Given information section start

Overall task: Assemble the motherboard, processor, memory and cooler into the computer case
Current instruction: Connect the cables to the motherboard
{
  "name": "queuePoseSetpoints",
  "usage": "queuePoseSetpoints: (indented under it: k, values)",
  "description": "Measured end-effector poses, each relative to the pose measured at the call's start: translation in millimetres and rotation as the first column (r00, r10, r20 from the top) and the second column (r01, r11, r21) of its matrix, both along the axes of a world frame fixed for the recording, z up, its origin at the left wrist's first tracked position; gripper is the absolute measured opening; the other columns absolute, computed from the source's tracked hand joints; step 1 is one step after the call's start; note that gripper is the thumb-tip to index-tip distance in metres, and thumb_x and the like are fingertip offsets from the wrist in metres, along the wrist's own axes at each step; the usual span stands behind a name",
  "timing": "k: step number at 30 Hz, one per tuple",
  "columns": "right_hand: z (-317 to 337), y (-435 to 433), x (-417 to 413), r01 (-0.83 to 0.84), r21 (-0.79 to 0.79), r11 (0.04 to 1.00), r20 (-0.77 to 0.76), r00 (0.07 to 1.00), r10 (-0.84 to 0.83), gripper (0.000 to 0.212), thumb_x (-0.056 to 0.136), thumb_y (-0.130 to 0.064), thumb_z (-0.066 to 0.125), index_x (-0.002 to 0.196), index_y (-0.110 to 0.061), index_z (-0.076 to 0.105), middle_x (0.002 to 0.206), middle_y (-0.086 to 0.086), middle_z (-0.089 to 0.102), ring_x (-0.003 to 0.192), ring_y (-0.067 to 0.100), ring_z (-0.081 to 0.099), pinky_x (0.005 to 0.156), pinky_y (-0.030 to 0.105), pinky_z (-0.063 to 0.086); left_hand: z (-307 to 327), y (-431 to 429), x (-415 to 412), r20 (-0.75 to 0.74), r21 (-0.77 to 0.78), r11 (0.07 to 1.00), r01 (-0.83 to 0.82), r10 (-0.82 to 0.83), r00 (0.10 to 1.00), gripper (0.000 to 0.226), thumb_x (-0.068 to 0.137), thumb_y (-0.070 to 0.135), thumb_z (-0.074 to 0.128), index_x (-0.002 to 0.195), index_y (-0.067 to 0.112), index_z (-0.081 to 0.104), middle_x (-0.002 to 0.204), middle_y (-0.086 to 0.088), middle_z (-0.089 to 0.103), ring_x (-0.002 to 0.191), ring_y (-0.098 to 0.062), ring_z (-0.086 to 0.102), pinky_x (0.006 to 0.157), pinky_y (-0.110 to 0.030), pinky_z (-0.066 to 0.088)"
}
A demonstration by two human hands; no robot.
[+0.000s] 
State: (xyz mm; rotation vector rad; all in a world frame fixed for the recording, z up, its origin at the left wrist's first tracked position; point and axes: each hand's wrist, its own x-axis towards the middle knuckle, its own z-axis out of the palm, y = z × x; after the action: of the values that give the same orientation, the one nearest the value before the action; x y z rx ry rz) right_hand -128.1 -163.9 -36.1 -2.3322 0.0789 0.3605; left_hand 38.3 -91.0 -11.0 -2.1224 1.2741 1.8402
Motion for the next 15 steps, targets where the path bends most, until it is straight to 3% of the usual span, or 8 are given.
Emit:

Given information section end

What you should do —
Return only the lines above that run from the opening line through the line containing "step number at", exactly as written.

Response below —
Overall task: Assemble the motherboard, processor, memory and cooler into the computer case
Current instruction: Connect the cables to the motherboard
{
  "name": "queuePoseSetpoints",
  "usage": "queuePoseSetpoints: (indented under it: k, values)",
  "description": "Measured end-effector poses, each relative to the pose measured at the call's start: translation in millimetres and rotation as the first column (r00, r10, r20 from the top) and the second column (r01, r11, r21) of its matrix, both along the axes of a world frame fixed for the recording, z up, its origin at the left wrist's first tracked position; gripper is the absolute measured opening; the other columns absolute, computed from the source's tracked hand joints; step 1 is one step after the call's start; note that gripper is the thumb-tip to index-tip distance in metres, and thumb_x and the like are fingertip offsets from the wrist in metres, along the wrist's own axes at each step; the usual span stands behind a name",
  "timing": "k: step number at 30 Hz, one per tuple",

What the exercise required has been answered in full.